The Salvation Army's western U.S. headquarters and scores of homes for families transitioning out of homelessness, along with a new community center, appear destined for a chunk of West Alameda Avenue in Barnum.
On Monday, Denver City Council voted 12 to 0 to rezone the area, allowing the buildings on Alameda between Vrain and Stuart streets. The new campus will replace an existing community center, a chapel and a house on about five acres of land that the charity has owned for 45 years. Councilwoman Candi CdeBaca did not vote.
The three buildings will rise up to three stories and help families bridge the gap between being homeless and being housed, said Rachael Fowler, a Salvation Army spokesperson. Families will be able to stay at up to 85 apartments for three months while receiving job training at the new community center that will also house a food pantry, after-school programs, a gym, and a chapel. The charity will help tenants find jobs and permanent homes and will help pay for a deposit on a place to live.
"We do full-on case management with these families," Fowler said.
People in the neighborhood who aren't tenants will also be able to use the community center.
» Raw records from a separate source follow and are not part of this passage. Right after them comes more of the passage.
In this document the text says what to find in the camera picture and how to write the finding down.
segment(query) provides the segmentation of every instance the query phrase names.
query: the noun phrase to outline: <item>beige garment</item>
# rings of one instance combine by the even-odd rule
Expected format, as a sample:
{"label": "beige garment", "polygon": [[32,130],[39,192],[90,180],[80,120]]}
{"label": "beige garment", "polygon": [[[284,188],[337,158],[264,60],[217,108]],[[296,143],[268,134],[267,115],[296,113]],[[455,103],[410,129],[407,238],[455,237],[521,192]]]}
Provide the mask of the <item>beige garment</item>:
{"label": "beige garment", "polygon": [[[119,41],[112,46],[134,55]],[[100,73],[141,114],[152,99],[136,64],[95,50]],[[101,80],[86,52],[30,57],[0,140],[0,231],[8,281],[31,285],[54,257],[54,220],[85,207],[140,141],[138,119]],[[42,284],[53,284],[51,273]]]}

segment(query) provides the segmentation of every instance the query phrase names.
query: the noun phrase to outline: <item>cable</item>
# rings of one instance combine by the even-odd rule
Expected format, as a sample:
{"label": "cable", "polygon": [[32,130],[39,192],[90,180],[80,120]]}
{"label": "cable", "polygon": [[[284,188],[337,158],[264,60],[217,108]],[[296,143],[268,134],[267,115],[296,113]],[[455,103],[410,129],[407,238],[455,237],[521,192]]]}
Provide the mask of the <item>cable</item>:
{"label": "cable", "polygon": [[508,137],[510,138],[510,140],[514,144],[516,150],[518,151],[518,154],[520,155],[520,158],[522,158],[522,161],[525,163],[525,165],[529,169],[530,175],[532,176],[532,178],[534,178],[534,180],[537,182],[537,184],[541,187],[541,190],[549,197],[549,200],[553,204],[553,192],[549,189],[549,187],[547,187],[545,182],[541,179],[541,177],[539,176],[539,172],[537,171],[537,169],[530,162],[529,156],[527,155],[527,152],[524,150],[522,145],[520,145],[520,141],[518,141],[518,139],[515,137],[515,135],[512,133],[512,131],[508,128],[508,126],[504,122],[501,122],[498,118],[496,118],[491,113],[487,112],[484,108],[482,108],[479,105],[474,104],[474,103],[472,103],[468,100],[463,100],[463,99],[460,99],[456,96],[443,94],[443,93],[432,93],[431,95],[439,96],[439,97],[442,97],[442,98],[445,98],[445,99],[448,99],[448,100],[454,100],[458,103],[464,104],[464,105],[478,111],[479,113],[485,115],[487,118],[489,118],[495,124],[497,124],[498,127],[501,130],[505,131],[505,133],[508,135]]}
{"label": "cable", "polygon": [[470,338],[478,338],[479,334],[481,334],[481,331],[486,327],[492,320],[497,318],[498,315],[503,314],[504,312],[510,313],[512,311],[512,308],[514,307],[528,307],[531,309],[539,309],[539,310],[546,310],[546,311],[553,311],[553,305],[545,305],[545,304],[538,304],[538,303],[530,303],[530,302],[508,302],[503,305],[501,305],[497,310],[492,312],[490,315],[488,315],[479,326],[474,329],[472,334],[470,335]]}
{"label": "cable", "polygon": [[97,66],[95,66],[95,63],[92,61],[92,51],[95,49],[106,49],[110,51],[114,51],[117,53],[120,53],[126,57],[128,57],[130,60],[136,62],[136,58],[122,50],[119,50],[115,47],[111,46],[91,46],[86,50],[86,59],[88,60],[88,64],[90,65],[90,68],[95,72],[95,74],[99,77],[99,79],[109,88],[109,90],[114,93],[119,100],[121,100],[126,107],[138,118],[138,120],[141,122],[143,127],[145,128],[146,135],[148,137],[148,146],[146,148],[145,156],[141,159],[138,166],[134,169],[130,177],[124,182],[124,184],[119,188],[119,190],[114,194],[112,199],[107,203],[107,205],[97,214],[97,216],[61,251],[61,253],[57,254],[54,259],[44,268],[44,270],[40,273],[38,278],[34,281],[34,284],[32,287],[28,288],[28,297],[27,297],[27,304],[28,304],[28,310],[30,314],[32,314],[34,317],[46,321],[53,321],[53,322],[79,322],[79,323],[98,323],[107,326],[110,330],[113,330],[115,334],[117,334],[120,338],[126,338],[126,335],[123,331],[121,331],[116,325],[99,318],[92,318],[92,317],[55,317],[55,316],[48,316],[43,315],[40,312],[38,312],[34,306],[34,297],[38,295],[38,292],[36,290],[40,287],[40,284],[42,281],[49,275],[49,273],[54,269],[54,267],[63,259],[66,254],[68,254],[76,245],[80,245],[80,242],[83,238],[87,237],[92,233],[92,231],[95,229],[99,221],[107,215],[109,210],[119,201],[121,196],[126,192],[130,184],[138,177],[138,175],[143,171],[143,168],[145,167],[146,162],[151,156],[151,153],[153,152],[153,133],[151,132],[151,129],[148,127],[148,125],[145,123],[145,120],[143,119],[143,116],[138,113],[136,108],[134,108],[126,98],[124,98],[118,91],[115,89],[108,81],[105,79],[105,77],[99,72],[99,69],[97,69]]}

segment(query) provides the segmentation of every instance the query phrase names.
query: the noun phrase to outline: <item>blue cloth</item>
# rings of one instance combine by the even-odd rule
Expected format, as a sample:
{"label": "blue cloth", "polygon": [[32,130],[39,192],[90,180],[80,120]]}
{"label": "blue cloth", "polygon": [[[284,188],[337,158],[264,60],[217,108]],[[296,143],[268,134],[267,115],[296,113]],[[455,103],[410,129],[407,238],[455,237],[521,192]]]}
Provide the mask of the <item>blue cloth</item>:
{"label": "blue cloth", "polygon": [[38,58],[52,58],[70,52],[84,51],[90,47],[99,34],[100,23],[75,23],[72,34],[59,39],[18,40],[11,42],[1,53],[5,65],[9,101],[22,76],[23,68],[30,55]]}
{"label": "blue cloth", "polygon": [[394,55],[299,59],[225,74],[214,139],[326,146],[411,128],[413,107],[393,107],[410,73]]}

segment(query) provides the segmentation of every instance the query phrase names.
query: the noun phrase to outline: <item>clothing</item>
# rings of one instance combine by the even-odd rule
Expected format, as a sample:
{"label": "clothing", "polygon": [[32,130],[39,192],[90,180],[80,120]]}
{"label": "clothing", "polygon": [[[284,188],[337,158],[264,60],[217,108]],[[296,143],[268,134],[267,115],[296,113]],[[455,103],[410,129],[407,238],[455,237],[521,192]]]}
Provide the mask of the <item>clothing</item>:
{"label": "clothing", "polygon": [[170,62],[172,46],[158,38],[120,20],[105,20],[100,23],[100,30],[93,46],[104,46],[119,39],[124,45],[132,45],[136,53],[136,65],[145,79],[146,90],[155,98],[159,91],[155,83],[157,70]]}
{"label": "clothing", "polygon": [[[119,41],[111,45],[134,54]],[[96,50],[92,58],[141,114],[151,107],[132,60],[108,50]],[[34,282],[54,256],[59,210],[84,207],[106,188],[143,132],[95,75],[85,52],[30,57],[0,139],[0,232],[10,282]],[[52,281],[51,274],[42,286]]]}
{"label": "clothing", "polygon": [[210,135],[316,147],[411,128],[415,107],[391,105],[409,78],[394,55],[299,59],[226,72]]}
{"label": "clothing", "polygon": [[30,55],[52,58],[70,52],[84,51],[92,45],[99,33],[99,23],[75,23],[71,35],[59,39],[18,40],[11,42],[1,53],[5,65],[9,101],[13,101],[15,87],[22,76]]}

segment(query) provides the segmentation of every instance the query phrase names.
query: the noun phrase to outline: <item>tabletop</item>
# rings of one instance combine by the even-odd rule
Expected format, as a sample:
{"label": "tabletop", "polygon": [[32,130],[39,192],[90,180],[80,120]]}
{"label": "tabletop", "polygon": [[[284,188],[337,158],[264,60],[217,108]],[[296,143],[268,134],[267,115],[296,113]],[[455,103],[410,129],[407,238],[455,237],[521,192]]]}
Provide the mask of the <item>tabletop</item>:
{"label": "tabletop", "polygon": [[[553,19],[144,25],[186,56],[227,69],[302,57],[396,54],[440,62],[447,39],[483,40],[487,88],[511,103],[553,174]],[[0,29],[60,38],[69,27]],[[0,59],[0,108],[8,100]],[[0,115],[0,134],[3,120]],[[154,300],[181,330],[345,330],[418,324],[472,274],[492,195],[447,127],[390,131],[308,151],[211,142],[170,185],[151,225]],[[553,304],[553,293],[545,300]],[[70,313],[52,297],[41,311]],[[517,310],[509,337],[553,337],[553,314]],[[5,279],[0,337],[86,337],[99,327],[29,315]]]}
"Together we can provide life-transforming services to our neighbors," said Richard Pease, the project manager with Salvation Army.
A skeptical Councilwoman Amanda Sandoval grilled representatives of the Salvation Army during a public hearing Monday night. She suggested that the nonprofit could sell the property to developers because the rezoning only informs what can be built, not what must be built. Sandoval ultimately voted for the rezoning but not before rebuking the organization for failing to sign a development agreement that locked in their intent.
"It doesn't seem like it would be above and beyond anything of the mission of the Salvation Army," Sandoval said.
The Silvercrest Apartments, a 5-story Salvation Army complex for older adults already on the property, will complement the campus. The Salvation Army has a similar operation in Sloan's Lake that last year helped 79 families, 98 percent of which moved onto permanent or "stable" housing, Fowler said.
In addition to the socioeconomic mission of the project, the charity's administrative headquarters for the western U.S. will move to west Denver from Capitol Hill. It covers Colorado, Utah, Wyoming, and eastern Montana.
Fowler estimates that the project will cost $60 million. She can't yet say when the nonprofit will break ground.
"It'll probably take us a few years to raise the money and then a few years to build the buildings, so, I mean, it'll be a few years," Fowler said. "We don't have an exact timeline on that yet."
About a third of the money will come from selling the Cap Hill headquarters, Fowler said.
This article was updated to change "permanent housing" to "permanent and stable housing."